What is expected: From the data below, copy each line that includes the word "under".

Given records:

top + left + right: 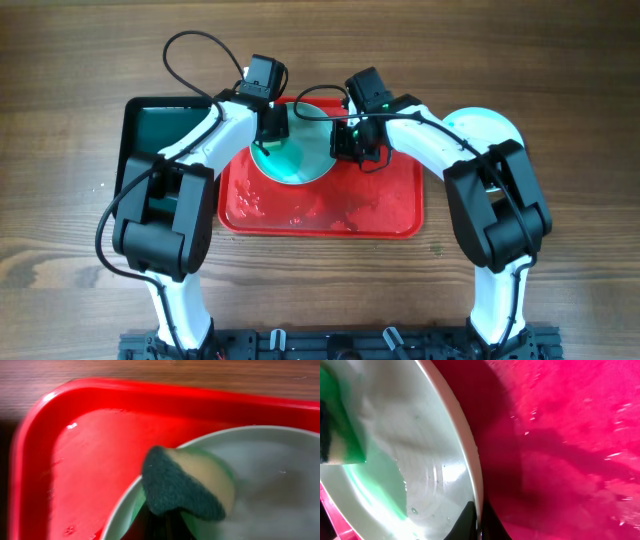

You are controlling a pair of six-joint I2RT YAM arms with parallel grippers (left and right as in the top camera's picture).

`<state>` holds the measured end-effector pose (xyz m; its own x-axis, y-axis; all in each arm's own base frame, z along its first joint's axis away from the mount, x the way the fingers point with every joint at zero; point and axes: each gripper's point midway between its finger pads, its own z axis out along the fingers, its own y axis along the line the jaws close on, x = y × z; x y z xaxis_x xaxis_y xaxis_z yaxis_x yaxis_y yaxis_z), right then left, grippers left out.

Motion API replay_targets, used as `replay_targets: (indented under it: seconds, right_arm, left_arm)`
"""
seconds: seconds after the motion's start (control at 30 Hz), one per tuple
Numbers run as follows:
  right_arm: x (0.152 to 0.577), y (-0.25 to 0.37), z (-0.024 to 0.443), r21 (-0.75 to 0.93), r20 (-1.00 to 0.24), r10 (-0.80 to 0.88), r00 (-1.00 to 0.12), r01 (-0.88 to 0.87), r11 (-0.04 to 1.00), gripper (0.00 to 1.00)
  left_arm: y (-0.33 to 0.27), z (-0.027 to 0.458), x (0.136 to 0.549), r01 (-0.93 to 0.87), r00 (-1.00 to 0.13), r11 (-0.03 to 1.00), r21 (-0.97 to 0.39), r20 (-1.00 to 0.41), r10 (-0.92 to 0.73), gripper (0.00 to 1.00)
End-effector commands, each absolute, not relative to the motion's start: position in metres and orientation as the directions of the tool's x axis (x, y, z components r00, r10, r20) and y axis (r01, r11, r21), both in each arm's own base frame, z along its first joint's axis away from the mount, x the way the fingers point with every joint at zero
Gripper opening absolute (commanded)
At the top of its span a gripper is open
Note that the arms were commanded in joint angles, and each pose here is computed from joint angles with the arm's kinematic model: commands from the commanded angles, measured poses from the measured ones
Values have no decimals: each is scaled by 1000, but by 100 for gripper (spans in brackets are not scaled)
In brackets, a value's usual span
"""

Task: Clean dirty plates on tray and stack at the side
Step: 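Scrub the last plate with the sponge in the left gripper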

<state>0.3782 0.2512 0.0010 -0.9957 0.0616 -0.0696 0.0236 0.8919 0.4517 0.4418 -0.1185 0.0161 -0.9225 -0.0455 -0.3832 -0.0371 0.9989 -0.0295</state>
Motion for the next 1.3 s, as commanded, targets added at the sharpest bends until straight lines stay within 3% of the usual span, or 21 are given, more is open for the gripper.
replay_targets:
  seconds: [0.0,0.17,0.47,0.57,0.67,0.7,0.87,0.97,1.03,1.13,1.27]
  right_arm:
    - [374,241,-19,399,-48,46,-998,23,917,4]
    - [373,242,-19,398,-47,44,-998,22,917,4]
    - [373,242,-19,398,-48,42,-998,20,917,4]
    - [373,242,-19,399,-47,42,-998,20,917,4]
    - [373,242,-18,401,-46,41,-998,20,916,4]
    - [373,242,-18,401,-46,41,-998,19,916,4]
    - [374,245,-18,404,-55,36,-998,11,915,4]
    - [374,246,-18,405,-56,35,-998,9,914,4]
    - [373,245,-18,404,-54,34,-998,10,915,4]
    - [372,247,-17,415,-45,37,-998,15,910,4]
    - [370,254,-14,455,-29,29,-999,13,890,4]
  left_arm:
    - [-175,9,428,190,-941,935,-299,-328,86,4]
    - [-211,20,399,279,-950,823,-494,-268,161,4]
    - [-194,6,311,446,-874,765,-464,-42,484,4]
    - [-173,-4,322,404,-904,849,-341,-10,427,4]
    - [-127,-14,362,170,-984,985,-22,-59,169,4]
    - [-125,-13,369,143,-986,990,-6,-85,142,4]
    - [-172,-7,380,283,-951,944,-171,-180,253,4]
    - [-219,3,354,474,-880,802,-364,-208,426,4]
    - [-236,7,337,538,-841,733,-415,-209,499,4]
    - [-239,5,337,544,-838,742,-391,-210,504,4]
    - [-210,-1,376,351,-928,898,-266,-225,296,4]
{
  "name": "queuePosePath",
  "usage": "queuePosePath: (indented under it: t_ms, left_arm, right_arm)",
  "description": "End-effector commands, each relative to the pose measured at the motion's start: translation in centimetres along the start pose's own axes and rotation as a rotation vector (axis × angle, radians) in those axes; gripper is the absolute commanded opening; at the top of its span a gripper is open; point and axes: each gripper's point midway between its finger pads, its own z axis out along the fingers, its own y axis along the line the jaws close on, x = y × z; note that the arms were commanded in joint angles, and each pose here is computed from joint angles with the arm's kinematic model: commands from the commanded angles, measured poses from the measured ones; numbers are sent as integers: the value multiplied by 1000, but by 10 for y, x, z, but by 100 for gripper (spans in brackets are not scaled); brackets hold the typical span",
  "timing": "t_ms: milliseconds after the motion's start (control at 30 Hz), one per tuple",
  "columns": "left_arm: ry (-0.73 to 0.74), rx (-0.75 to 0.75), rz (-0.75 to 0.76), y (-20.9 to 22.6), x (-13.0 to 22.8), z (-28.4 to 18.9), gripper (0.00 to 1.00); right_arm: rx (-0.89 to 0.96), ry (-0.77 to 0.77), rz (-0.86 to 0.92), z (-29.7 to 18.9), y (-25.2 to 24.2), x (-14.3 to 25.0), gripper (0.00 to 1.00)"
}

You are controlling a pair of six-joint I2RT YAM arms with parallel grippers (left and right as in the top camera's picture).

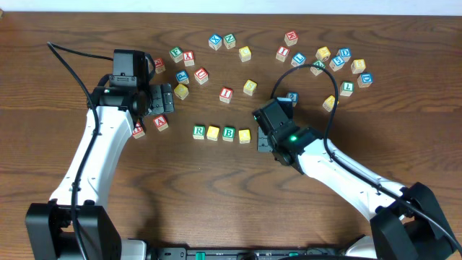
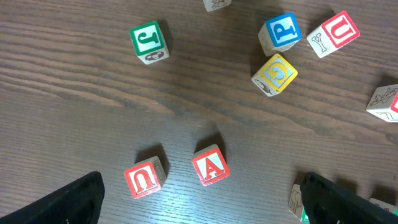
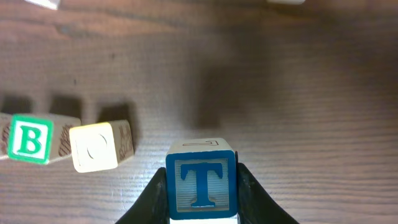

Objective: Spell out ROBOT
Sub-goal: 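Carry the blue T block toward the right of the yellow O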

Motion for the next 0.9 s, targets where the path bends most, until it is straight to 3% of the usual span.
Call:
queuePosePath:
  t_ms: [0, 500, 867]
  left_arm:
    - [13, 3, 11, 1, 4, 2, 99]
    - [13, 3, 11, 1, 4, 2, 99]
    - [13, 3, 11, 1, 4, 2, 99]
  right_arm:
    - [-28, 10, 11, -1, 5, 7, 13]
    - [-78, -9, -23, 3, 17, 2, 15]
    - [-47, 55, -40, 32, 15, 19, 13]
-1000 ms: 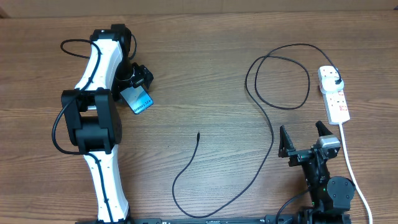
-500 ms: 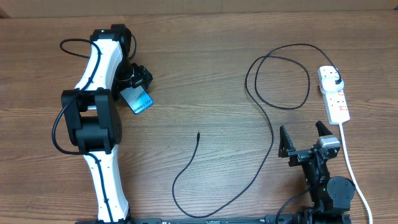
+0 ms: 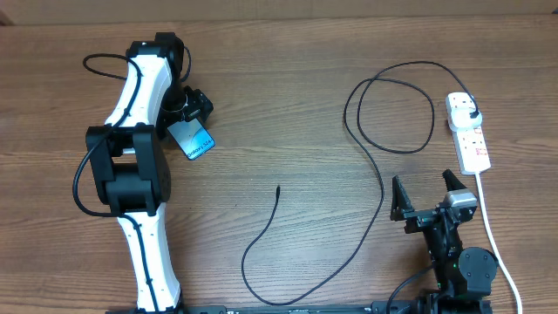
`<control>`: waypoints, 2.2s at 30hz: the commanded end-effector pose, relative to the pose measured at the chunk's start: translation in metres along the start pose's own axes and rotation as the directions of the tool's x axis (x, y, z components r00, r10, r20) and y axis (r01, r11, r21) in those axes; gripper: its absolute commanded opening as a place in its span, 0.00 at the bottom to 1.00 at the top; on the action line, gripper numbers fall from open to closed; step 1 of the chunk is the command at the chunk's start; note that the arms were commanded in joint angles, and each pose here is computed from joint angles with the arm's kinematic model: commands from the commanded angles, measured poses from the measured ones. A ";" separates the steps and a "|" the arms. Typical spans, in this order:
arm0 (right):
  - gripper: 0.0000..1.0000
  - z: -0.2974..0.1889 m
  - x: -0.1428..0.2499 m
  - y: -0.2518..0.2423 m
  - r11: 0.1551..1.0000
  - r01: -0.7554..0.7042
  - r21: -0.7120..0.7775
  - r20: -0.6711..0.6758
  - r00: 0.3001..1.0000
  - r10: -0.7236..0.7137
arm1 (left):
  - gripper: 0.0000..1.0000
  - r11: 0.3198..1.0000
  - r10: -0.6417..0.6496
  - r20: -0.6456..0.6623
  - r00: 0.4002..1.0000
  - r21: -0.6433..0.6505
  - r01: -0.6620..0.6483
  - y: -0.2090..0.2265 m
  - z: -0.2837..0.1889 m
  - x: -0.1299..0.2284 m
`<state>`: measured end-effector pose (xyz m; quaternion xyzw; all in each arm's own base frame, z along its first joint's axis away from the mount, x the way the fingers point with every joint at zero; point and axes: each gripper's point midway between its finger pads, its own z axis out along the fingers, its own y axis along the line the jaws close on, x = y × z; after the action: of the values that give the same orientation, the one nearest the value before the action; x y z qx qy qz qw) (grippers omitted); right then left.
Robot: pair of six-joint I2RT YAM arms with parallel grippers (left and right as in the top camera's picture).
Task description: Plug charger to phone and switch on socket
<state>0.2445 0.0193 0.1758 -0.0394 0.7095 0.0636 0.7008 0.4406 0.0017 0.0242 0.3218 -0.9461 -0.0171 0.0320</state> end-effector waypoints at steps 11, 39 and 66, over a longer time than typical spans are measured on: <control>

Completed task:
Motion API replay_targets, used as `replay_targets: (indented under it: seconds, right_arm, left_arm)`
  "usage": "queuePosePath: (indented under it: t_ms, left_arm, right_arm)",

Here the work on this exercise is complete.